### Exercise directions:
Print the listing below exactly, images excluded.
•••
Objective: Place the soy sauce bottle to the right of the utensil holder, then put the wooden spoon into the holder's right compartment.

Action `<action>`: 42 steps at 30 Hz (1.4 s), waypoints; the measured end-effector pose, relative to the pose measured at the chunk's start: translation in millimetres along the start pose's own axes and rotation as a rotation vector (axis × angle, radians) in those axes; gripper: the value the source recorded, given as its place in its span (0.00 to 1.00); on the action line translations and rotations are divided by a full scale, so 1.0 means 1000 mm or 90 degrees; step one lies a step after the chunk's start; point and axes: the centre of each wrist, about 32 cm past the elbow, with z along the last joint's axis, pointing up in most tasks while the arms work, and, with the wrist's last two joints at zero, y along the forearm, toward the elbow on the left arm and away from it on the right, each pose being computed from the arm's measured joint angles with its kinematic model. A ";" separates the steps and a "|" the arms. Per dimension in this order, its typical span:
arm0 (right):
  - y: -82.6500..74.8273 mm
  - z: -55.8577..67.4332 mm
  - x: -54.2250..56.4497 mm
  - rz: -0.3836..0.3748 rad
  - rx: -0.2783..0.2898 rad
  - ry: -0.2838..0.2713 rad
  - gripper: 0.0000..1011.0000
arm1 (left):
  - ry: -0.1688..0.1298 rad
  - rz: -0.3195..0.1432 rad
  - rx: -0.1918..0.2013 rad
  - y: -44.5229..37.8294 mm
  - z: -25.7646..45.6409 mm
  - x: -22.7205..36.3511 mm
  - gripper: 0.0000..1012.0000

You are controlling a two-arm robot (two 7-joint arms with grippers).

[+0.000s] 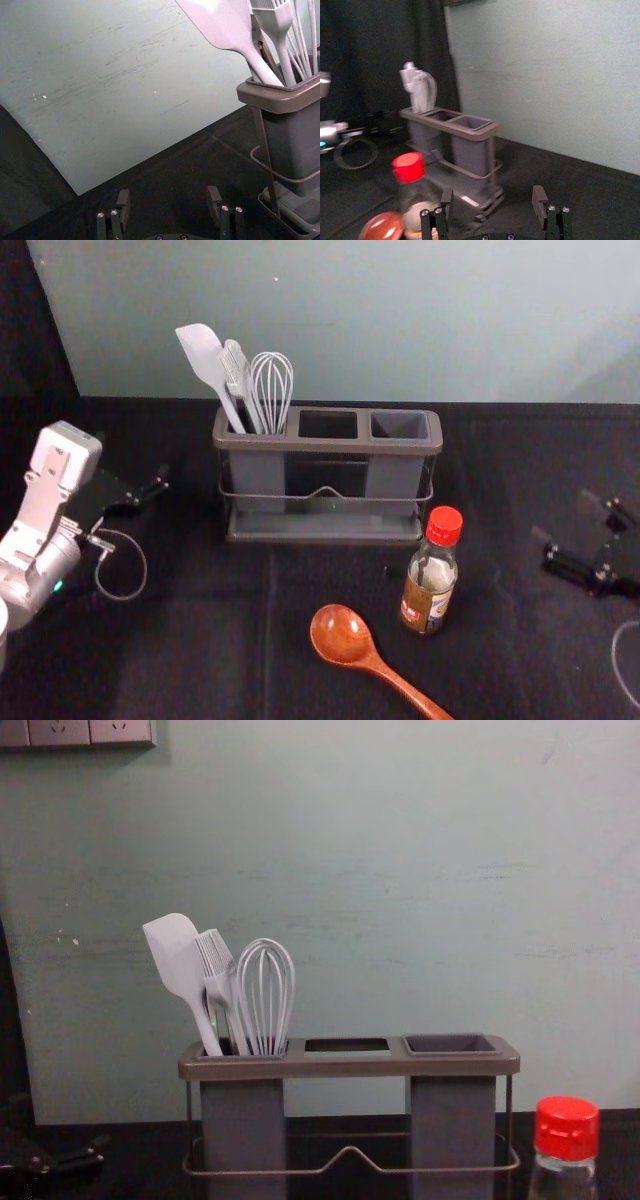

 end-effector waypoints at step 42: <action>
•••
### Written response:
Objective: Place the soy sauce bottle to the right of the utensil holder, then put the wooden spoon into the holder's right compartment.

Action `<action>`: 42 steps at 30 Hz (1.4 s), waypoints; the measured end-effector pose, relative to the pose measured at the chunk's start: translation in millimetres along the start pose's own axes and rotation as a rotation vector (axis × angle, radians) in those axes; gripper: the value the source recorded, given as its place in its span (0.00 to 1.00); on the action line translations and rotations are divided by a full scale, so 1.0 means 1000 mm or 90 degrees; step one lies a step after the chunk's start; point and axes: the centre of each wrist, about 32 cm past the elbow, with z along the last joint's axis, pointing up in most tasks while the arms work, and, with the wrist's last two joints at zero, y along the forearm, toward the elbow on the left arm and away from it on the right, each pose being computed from the arm's measured joint angles with its kinematic model. A ";" separates the steps and a "|" the arms. Per dimension in this order, its typical span:
arm0 (right):
  - y: -82.6500..74.8273 mm
  - z: -55.8577..67.4332 mm
  - x: -54.2250..56.4497 mm
  - rz: -0.3836..0.3748 rad
  - rx: -0.2783..0.2898 rad
  - ry: -0.2838..0.2713 rad
  - gripper: 0.0000..1011.0000
arm1 (left):
  - ry: -0.1688..0.1298 rad
  - rz: -0.3195..0.1432 rad
  - rx: -0.1918..0.2013 rad
  - y: -44.5229..37.8294 mm
  - z: -25.7646..45.6409 mm
  - x: -22.7205..36.3511 mm
  - gripper: 0.0000..1012.0000

You are controlling a two-arm robot (two 7-joint arms with grippers).

[+0.000s] 

 end-effector waypoints at step 42: <action>

No more is needed for this answer.